The solution isn’t another tool or a bigger budget. It’s a fundamental shift in philosophy, a deliberate embrace of what can be called Values-Driven IT.

The Scarcity Mindset is a Strategic Liability

In a recent episode of the Make Work Happen podcast, the discussion with venture capital legend Brad Feld highlighted his “Give First” principle—the engine behind the success of communities like Boulder, Colorado. Feld’s work argues for an abundance mindset—the belief that investing energy without a guarantee of immediate return creates compounding value.

This insight is the key to unlocking modern IT. The traditional IT model is built on scarcity: We have scarce time, scarce resources, and scarce attention, so we must guard them. This mindset breeds:

  • Transactional Relationships: The interaction ends the moment the ticket is closed, erasing any trust built.
  • Reactive Posture: IT is seen as the organization’s “firefighter,” only showing up when there’s a disaster.
  • Zero-Sum Thinking: The perception that an employee’s successful enablement costs IT, creating an adversarial dynamic.

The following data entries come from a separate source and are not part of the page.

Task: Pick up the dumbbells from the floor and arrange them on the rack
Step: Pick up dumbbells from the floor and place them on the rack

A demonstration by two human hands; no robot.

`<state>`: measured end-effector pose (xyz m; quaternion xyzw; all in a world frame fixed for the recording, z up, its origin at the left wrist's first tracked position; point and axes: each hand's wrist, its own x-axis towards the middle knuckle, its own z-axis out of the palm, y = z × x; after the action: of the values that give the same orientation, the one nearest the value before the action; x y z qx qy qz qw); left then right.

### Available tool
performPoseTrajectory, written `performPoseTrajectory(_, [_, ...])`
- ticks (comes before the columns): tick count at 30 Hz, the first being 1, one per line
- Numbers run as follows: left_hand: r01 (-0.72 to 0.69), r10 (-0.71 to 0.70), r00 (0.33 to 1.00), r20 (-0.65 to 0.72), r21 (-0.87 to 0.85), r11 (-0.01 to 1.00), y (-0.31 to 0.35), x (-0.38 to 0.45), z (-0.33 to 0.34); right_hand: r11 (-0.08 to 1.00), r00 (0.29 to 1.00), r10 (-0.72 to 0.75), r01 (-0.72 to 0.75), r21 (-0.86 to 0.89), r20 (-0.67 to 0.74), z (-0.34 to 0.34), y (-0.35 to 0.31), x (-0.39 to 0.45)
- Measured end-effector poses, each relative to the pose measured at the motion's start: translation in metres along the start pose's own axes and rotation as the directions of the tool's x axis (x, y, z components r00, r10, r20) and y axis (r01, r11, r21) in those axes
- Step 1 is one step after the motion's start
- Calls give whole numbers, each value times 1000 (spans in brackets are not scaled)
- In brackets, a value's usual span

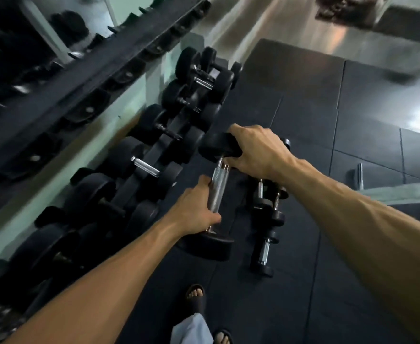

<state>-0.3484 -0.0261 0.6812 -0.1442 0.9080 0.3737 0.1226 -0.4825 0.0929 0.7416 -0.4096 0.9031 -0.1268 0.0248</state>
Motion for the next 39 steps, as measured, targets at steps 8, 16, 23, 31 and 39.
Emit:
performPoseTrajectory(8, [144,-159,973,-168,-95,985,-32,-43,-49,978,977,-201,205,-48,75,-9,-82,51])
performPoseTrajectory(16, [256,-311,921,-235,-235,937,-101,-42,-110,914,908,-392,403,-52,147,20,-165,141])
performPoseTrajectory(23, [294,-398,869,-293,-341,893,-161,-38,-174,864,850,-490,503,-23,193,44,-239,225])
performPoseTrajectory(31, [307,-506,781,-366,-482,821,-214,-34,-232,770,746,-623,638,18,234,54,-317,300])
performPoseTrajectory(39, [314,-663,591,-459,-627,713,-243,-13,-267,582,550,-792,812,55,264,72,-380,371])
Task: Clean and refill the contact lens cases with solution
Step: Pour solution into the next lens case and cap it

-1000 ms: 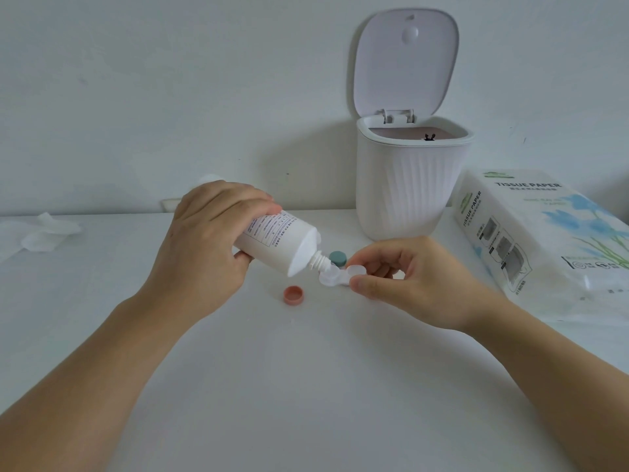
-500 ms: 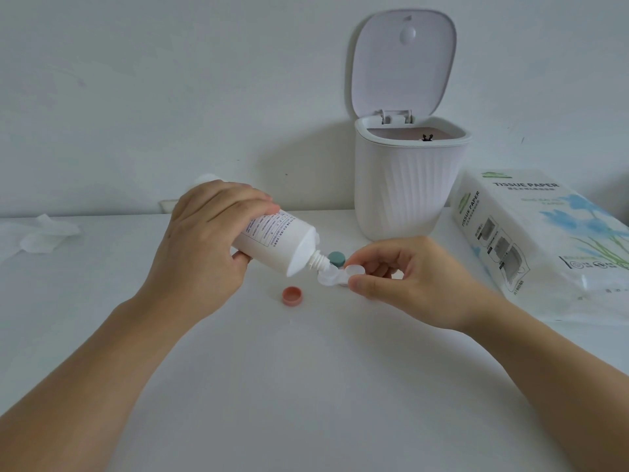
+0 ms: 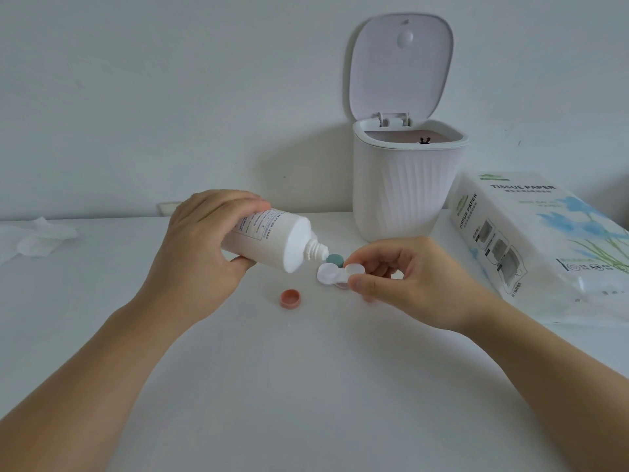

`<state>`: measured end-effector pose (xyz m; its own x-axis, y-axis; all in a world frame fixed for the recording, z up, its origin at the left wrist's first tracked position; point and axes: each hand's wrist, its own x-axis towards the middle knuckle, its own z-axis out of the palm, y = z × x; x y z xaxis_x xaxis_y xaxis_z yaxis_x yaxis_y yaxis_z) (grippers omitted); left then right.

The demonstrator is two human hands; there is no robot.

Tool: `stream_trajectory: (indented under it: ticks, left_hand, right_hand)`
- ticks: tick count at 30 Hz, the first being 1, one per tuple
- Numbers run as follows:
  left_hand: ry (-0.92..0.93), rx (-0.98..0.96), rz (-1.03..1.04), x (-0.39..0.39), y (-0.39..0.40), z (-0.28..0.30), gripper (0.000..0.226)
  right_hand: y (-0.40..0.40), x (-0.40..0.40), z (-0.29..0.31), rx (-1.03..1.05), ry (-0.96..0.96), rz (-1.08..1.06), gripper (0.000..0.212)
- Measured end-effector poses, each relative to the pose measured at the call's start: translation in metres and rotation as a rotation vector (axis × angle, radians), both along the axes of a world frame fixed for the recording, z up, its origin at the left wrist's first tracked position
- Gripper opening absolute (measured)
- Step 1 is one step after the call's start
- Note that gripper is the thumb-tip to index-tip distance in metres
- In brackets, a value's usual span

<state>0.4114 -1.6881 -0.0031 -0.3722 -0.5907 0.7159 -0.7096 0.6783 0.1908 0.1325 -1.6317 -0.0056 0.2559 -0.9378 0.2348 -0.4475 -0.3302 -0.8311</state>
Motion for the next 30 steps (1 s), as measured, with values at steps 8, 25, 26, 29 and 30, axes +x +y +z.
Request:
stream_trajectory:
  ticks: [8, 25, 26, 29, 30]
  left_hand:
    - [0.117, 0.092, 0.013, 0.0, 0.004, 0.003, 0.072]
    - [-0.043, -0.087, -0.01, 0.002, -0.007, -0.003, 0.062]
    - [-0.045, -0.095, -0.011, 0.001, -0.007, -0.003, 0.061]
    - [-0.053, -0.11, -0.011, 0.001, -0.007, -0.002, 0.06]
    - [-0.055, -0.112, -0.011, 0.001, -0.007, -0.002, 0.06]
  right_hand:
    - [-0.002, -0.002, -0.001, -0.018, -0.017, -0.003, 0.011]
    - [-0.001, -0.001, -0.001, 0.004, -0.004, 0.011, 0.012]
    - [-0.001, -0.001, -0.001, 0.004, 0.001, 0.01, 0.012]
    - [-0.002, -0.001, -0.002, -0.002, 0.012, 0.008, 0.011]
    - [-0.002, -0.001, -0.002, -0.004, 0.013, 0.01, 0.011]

The scarcity approach is arguably a strategic liability. A truly secure, efficient, and innovative company cannot be built when the core technology enablers—the IT team—are operating from a place of less.

The Power of “Unconditional, Joyful Tech Support”

Values-Driven IT adopts the “Give First” philosophy as its operating system. It’s an abundance mindset that views every interaction not as a drain on resources, but as an opportunity to invest in the employee’s capability and the long-term relationship.

Feld’s insights highlight a crucial shift: IT leaders must transition from being “task-doers” to “pain absorbers.” This means approaching a frustrated end-user with genuine empathy, absorbing their anxiety and frustration, and focusing on solving the problem with unconditional, joyful support—even if it’s a recurrent or basic issue.

Why is this essential? Because this behavior re-wires the user-IT relationship.

  • It moves IT out of the hierarchical, one-down position, where the user feels inferior for needing help.
  • It establishes IT as a peer-to-peer enablement partner—an ally whose primary objective is the success of the business.

When an IT organization consistently gives first—when it refuses to be cynical, and instead chooses to proactively solve for the user’s success—it gains the most powerful currency in business: trust.

The Future Belongs to the Givers

The argument is simple: IT that operates with a defined set of “Give First” values is not just a nicer place to work; it’s a better performing business unit.

Trust gives IT the influence to drive necessary security policies. Respect allows them to lead complex digital transformation initiatives. And an abundance mindset allows the team to pivot from simply managing technology to proactively enabling the next phase of business growth.

If an IT organization is seeking future success, it must decide what kind of team it wants to build. One defined by closed tickets and scarcity, or one defined by successful, enabled employees and abundance? The future of business depends on choosing the latter. It’s time to stop waiting for employees to be grateful and start giving them unconditional, joyful support first.